Your goal: Lines from the beginning of the data through the line containing "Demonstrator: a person" are to be copied exactly, with no other line included.

======== Working data ========

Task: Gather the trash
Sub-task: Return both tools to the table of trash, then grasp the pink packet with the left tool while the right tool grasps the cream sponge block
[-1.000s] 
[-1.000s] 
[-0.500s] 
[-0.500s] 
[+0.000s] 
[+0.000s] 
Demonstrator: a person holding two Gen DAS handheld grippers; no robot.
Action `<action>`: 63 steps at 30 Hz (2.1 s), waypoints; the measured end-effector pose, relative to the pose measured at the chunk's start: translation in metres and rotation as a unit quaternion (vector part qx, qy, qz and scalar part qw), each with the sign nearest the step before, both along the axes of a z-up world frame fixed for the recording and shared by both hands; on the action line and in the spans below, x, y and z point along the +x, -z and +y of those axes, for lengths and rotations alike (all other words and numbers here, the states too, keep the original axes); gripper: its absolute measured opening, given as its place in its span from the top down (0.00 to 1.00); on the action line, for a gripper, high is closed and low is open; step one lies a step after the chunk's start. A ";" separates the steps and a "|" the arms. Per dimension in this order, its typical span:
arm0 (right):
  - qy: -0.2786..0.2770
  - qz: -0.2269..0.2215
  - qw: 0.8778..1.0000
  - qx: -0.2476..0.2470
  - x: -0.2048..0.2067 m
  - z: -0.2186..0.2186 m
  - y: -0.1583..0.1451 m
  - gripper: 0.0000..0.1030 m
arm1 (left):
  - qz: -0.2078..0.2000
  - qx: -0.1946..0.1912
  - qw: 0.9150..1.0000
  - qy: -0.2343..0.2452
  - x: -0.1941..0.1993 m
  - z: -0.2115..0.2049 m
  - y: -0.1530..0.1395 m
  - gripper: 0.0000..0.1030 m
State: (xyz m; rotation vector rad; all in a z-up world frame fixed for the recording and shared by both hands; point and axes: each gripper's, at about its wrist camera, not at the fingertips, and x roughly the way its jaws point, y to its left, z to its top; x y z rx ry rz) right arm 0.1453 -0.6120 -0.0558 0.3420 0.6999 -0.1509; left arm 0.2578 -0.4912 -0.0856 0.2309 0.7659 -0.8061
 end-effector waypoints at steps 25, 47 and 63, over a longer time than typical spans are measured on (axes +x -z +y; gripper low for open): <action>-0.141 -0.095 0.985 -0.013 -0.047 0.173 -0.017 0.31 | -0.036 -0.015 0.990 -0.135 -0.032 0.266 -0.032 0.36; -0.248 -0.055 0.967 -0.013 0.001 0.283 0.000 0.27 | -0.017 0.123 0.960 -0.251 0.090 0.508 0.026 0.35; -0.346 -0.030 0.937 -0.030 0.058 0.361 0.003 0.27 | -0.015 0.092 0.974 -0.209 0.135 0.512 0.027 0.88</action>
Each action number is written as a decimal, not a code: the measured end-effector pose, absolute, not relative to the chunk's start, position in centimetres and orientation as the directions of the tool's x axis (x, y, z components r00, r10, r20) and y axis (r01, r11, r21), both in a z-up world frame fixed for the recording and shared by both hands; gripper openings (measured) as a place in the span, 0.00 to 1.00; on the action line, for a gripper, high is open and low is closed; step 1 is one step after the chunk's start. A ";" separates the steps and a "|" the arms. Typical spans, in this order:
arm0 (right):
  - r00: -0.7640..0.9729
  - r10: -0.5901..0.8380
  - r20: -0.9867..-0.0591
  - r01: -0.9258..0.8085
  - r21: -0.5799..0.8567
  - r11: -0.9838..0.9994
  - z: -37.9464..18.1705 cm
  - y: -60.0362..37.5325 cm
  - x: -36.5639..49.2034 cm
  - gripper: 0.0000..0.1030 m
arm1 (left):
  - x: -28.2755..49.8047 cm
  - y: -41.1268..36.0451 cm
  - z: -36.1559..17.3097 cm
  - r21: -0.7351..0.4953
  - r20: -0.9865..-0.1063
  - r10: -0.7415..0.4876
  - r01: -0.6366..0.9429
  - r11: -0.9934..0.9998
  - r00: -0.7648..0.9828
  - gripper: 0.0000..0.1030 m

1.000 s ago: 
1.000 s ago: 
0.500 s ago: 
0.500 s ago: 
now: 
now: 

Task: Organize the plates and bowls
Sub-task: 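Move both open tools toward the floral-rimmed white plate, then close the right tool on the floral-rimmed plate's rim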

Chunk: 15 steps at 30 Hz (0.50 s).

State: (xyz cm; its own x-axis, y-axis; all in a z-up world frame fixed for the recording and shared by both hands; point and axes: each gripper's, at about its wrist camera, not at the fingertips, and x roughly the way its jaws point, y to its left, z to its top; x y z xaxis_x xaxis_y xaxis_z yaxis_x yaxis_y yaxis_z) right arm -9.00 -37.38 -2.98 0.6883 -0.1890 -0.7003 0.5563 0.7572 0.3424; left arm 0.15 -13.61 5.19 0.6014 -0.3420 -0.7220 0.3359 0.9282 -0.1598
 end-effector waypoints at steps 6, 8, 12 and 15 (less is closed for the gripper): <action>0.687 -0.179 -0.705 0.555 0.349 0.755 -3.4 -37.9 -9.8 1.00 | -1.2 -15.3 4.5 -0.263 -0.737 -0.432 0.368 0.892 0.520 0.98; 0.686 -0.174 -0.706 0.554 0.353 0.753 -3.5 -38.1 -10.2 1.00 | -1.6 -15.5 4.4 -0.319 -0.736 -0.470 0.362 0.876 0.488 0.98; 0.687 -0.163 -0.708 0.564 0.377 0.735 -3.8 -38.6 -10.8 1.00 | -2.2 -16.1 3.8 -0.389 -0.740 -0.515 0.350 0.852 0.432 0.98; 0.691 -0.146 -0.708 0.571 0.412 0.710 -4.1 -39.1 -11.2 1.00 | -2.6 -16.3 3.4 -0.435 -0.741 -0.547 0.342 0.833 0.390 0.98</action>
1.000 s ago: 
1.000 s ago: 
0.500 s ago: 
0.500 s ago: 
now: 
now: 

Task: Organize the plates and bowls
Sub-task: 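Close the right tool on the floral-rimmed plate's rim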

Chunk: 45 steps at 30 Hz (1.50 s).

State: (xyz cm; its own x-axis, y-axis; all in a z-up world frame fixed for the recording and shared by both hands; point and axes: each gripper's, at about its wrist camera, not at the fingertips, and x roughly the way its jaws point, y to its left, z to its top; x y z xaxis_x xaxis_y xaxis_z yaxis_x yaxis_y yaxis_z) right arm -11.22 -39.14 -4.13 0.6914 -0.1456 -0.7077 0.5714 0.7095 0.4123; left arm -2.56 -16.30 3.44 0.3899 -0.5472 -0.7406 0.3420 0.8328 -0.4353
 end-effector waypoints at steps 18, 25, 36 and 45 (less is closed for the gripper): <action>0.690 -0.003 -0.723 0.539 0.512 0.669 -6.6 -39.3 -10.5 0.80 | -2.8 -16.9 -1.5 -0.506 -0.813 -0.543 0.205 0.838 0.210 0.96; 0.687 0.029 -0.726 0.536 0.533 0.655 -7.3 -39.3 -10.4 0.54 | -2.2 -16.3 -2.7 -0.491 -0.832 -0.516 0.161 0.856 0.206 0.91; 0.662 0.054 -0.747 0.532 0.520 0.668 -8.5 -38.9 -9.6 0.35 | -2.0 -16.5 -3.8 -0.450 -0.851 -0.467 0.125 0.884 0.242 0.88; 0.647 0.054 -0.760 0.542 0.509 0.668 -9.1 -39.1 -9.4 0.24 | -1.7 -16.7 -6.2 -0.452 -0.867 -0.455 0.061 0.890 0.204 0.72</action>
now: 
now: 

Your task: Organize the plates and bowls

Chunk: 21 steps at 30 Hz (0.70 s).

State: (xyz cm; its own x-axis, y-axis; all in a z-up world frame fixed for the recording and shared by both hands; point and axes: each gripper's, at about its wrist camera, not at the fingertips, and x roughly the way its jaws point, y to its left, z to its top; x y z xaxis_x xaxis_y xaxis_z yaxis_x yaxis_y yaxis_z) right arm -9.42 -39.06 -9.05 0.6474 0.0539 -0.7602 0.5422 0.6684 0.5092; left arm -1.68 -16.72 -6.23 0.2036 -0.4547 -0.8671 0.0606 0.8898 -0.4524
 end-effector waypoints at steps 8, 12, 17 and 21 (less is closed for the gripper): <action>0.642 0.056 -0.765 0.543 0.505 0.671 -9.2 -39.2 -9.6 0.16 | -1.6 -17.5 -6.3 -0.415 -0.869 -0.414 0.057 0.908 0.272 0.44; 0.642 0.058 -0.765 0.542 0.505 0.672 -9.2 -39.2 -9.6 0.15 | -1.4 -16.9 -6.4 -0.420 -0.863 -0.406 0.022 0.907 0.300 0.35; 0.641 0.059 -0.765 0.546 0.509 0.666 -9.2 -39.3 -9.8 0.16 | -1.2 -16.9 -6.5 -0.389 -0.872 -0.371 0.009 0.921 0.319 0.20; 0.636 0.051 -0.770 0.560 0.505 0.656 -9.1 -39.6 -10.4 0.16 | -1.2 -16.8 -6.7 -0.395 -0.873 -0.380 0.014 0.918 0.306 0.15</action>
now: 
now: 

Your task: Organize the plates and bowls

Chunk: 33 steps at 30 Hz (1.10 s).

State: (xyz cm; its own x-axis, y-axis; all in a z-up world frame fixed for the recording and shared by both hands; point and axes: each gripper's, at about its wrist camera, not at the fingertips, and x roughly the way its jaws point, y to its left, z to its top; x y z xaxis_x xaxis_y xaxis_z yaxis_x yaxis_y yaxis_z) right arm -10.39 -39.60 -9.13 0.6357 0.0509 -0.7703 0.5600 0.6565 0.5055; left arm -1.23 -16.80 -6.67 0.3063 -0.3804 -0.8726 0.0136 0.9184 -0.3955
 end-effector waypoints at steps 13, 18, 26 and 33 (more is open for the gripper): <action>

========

Written response:
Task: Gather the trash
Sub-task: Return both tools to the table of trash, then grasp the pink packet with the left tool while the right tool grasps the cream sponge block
[-1.000s] 
[-1.000s] 
[-0.500s] 
[-0.500s] 
[+0.000s] 
[+0.000s] 
Demonstrator: a person holding two Gen DAS handheld grippers; no robot.

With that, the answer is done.